The UN General Assembly held a High-level Dialogue on Financing for Development from 23 to 25 October 2007 at UN Headquarters in New York. One of the highlights of the three-day event, bringing together representatives from Governments, business, civil society and multilateral financial institutions, was the six round-table discussions on the thematic areas of the Monterrey Consensus, including the role of international trade.
During the round table on “International trade as an engine for development”, Government representatives voiced their concerns over the progress made so far. The Monterrey Consensus, adopted in 2002 at the International Conference on Financing for Development, was the first global attempt to comprehensively address the challenges of financing development, especially in the context of meeting the Millennium Development Goals. Most countries benefited from global trade expansion, said Olga Algayerova, State Secretary of Foreign Affairs of the Slovak Republic, who co-chaired the discussion, but some remained marginalized, especially the least developed countries (LDCs). She said that the global trade system should be redirected in favour of the poorest countries and be made more pro-development. “All countries involved in the Doha Round should aim to forge an open, non-discriminatory and equitable multilateral system”, she urged. The Doha Round refers to the ongoing World Trade Organization (WTO) negotiations, first held in Doha, Qatar in November 2001, which aim to lower trade barriers around the world, permitting free trade between countries of varying prosperity.

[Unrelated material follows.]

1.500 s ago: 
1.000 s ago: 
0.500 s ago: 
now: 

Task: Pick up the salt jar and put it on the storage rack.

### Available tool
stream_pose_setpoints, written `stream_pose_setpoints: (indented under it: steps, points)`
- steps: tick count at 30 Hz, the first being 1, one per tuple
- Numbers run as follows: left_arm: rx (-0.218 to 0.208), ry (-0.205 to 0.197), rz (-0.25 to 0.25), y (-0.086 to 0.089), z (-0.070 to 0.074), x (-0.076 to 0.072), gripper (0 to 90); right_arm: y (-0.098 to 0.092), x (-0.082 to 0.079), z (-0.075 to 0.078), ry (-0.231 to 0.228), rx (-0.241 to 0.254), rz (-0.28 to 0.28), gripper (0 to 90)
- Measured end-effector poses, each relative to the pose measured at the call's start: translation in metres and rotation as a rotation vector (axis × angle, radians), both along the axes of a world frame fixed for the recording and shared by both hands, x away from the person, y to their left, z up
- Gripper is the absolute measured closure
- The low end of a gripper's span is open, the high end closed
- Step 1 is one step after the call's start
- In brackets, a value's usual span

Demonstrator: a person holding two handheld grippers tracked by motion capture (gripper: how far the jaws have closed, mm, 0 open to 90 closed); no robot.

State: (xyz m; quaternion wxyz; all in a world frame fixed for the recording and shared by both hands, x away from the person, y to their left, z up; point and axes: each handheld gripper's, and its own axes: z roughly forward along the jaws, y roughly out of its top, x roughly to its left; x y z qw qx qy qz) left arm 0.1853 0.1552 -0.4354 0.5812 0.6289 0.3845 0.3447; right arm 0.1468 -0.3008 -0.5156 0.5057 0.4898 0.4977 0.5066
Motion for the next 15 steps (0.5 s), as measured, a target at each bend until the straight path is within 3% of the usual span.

Trade played a crucial role in financing for development, noted Valentine Rugwabiza, Deputy Director-General of WTO. She said that in 2006 the export figure in developing countries reached $4.3 trillion. The revenue from developing countries' exports—almost $400 billion in 2006—was more than ten times the amount of the foreign direct investment (FDI), according to WTO. Countries that successfully used trade as an engine for development, such as Chile, adopted open trade and macro-economic policies to help build the resilience of the economy in the face of various external shocks. Other economic policies must still be put in place to support open trade with domestic policies and a multilateral system, said Ms. Rugwabiza.
Egypt had embarked on a very ambitious reform programme since the mid-1990s, including taking unilateral liberalization measures of trade and foreign exchange, according to its Deputy Minister for International Cooperation, Talaat Abdel Malek. He noted that liberalization of agriculture would help developing countries reclaim their competitive advantages. Suggesting major trading partners should liberalize their markets, he pointed out that developing countries, in this context, had a distinct advantage. He urged leading industrialized countries to make substantive reductions in agricultural subsidies, which would allow developing countries like Egypt to regain their competitive advantage. “It is an engine for growth, for rural areas in particular”, Mr. Abdel Malek added.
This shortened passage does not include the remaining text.